## What to do:
From the entries below, gather each line containing the word "foam".

## Given information:

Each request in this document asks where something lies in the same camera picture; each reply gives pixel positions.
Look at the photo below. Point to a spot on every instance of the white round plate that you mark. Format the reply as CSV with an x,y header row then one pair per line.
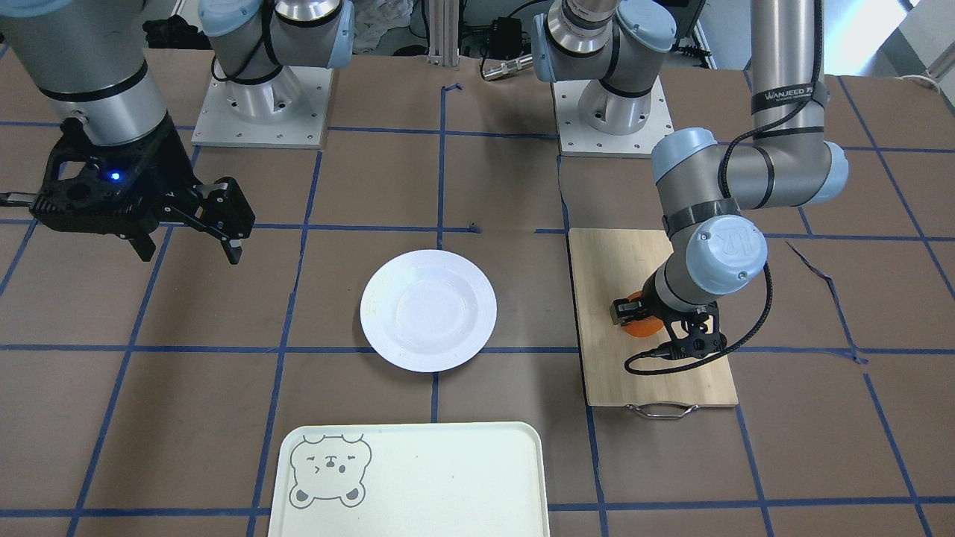
x,y
428,310

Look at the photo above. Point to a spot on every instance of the cream bear tray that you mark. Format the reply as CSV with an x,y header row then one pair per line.
x,y
481,479

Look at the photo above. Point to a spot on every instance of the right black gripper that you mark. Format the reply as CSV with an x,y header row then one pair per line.
x,y
168,172

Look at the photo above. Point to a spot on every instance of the black power brick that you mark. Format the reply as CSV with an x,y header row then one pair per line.
x,y
505,38

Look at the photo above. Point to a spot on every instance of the aluminium frame post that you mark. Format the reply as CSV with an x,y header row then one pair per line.
x,y
444,33

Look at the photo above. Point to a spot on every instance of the orange fruit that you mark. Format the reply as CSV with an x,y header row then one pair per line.
x,y
642,323

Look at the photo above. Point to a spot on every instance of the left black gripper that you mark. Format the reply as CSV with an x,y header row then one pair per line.
x,y
646,305

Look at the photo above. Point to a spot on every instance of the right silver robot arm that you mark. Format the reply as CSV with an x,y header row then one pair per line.
x,y
85,58

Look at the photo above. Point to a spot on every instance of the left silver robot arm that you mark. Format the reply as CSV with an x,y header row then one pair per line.
x,y
618,48

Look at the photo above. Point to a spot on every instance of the silver cable connector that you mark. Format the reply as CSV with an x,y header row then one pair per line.
x,y
506,68

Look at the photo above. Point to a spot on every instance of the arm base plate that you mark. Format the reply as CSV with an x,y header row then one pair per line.
x,y
594,123
287,112

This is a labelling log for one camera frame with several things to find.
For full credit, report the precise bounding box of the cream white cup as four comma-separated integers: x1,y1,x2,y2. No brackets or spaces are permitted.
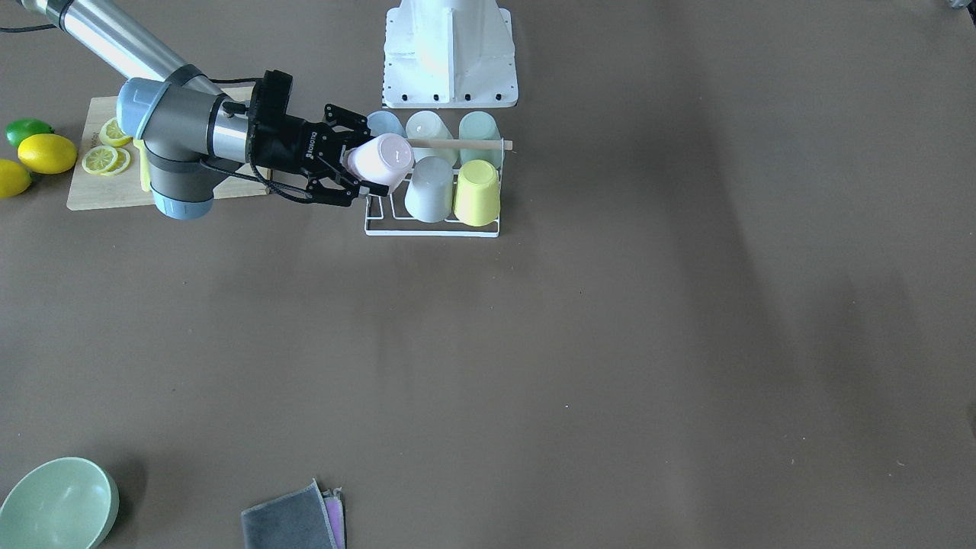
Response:
405,111,459,169

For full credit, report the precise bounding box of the yellow lemon near board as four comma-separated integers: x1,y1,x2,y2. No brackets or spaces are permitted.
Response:
17,134,78,175

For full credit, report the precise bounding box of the light blue cup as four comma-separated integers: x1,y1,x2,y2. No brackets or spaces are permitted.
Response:
367,109,406,138

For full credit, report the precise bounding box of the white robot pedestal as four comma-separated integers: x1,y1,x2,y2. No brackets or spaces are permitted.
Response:
381,1,519,109

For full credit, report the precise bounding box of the yellow plastic knife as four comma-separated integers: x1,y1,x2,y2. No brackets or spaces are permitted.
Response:
133,139,151,194

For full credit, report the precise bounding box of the yellow lemon far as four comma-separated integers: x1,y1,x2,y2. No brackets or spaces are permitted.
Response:
0,159,32,200

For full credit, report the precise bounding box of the green bowl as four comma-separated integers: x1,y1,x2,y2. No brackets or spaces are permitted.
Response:
1,457,120,548

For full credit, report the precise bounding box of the yellow cup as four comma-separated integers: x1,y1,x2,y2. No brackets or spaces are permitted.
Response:
454,159,501,228

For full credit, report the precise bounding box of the wooden cutting board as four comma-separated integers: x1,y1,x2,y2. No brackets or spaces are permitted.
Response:
66,96,268,211

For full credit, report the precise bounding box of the green lime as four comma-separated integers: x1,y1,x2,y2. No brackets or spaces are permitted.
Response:
5,117,55,149

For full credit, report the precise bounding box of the lemon slice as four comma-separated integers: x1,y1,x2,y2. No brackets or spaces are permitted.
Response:
80,145,120,176
98,117,133,147
102,147,132,176

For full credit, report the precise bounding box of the pink plastic cup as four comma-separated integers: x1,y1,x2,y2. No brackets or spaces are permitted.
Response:
344,133,415,194

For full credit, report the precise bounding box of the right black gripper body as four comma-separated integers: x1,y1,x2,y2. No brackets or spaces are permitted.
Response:
246,70,344,184

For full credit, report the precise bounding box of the white wire cup rack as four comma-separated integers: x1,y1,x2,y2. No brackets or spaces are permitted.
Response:
364,137,513,238

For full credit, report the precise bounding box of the grey folded cloth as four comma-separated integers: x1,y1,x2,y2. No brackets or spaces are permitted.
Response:
240,480,348,548

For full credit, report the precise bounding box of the mint green cup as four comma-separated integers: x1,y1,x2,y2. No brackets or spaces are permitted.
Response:
457,111,503,169

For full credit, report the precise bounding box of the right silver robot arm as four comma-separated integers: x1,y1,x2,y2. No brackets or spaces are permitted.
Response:
21,1,390,220

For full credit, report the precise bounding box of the grey cup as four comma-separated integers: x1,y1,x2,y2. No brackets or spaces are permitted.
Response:
404,157,454,223

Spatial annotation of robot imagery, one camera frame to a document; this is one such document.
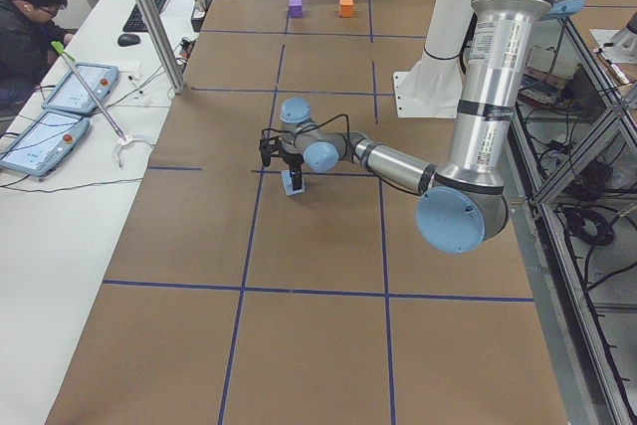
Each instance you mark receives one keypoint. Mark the seated person in black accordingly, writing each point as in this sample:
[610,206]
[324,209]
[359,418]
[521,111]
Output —
[27,31]

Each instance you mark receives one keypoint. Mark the black computer mouse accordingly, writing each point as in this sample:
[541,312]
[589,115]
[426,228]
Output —
[128,39]

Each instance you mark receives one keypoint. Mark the aluminium frame rack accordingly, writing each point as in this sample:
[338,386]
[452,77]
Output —
[573,144]

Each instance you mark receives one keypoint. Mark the lower teach pendant tablet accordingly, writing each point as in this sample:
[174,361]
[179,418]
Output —
[45,143]

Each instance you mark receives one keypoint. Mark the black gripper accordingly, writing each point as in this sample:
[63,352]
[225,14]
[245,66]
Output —
[294,160]

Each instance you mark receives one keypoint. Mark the light blue foam block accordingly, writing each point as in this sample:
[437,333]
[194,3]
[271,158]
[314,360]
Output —
[287,183]

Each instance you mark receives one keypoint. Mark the upper teach pendant tablet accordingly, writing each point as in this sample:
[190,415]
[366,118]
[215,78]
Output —
[69,95]

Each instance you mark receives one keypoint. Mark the grabber stick with green handle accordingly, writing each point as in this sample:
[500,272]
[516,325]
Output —
[124,140]

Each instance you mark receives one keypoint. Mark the purple foam block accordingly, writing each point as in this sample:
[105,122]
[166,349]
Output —
[296,9]

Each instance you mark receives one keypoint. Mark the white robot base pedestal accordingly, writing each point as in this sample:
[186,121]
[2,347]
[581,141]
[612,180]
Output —
[433,86]

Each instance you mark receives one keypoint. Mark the aluminium frame post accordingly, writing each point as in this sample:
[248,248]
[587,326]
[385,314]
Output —
[161,44]

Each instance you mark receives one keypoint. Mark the orange foam block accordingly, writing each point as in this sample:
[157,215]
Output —
[346,8]

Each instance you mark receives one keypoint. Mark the teach pendant tablet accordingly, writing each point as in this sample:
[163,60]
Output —
[45,143]
[69,95]

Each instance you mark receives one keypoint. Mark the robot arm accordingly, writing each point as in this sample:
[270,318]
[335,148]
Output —
[471,71]

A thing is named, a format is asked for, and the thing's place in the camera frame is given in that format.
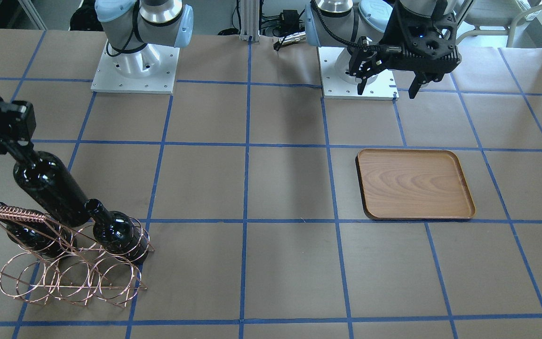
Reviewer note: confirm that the aluminium frame post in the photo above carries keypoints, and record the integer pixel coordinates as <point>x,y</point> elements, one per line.
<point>249,17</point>

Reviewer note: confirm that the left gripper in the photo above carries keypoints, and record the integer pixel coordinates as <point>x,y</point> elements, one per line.
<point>399,29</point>

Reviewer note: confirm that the dark wine bottle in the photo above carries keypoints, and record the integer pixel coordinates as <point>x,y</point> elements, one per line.
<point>117,233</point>
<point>47,181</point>
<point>45,238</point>

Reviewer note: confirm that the copper wire bottle basket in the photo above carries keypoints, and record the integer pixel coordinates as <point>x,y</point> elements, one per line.
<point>85,274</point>

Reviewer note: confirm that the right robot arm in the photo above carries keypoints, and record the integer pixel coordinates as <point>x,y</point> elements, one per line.
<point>130,25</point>

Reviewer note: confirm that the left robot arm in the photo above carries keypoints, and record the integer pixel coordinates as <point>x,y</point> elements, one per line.
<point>334,26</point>

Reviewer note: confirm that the wooden tray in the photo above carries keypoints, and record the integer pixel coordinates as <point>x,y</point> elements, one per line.
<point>413,184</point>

## Answer below:
Each instance you mark receives one keypoint. Mark the light blue foam block accordingly, writing each point as in this sample:
Each instance you mark receives one keypoint. Mark the purple foam block accordingly, writing each point as in this sample:
Each instance you mark receives one keypoint. Mark the orange foam block accordingly, writing each point as in this sample:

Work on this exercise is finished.